**Task to complete**
From start to finish, set down the entries below exactly, leaving out the pictures.

[Records from a dataset]
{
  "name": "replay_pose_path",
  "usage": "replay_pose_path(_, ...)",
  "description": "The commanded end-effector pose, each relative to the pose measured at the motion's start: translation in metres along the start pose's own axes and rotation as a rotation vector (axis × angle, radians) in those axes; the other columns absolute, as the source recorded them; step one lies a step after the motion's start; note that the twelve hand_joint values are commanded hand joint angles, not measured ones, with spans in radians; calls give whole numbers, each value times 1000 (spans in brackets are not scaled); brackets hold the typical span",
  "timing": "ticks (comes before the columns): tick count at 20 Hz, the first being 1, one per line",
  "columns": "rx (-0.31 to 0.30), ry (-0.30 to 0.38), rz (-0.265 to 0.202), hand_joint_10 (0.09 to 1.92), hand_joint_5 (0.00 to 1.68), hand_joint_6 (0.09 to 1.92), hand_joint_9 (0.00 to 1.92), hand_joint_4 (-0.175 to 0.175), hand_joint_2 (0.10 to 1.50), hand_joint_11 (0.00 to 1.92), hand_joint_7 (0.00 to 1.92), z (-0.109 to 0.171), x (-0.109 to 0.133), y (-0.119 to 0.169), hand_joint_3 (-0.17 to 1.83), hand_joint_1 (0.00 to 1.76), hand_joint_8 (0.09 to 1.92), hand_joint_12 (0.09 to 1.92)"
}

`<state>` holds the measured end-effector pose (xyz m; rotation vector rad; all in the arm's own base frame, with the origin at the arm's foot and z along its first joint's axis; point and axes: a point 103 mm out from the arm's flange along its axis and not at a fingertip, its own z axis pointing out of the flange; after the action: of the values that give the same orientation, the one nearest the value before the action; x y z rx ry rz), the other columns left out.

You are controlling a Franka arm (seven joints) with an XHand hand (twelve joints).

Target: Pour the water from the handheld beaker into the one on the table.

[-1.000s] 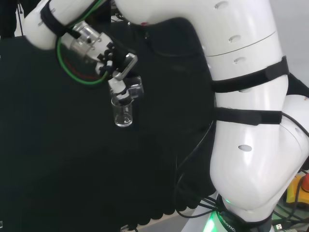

**Written response**
{
  "name": "replay_pose_path",
  "usage": "replay_pose_path(_, ...)",
  "description": "The commanded end-effector pose, each relative to the pose measured at the motion's start: translation in metres along the start pose's own axes and rotation as a rotation vector (axis × angle, radians) in those axes; the other columns absolute, as the source recorded them; step one lies a step after the motion's start; note that the twelve hand_joint values are commanded hand joint angles, not measured ones, with spans in radians; calls give whole numbers, each value times 1000 (spans in brackets are not scaled); brackets hold the typical span",
  "timing": "ticks (comes before the columns): tick count at 20 Hz, the first being 1, one per line",
  "columns": "rx (-0.31 to 0.30), ry (-0.30 to 0.38), rz (-0.265 to 0.202), hand_joint_10 (0.09 to 1.92), hand_joint_5 (0.00 to 1.68), hand_joint_6 (0.09 to 1.92), hand_joint_9 (0.00 to 1.92), hand_joint_4 (-0.175 to 0.175), hand_joint_2 (0.10 to 1.50), hand_joint_11 (0.00 to 1.92), hand_joint_7 (0.00 to 1.92), z (-0.109 to 0.171), x (-0.109 to 0.133), y (-0.119 to 0.169), hand_joint_3 (-0.17 to 1.83), hand_joint_1 (0.00 to 1.76), hand_joint_8 (0.09 to 1.92), hand_joint_12 (0.09 to 1.92)"
}

`<state>` holds the measured end-effector pose (xyz m; rotation vector rad; all in the arm's own base frame, with the origin at the arm's foot and z along its first joint's axis; point and axes: a point 103 mm out from the arm's flange along its axis and not at a fingertip, its own z axis pointing out of the flange; after the action: of the values that give the same orientation, the one nearest the value before the action; x y z rx ry rz), the other columns left out.

You are controlling a Franka arm (seven joints) with an XHand hand (twelve joints).

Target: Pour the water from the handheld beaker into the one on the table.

[-1.000s] 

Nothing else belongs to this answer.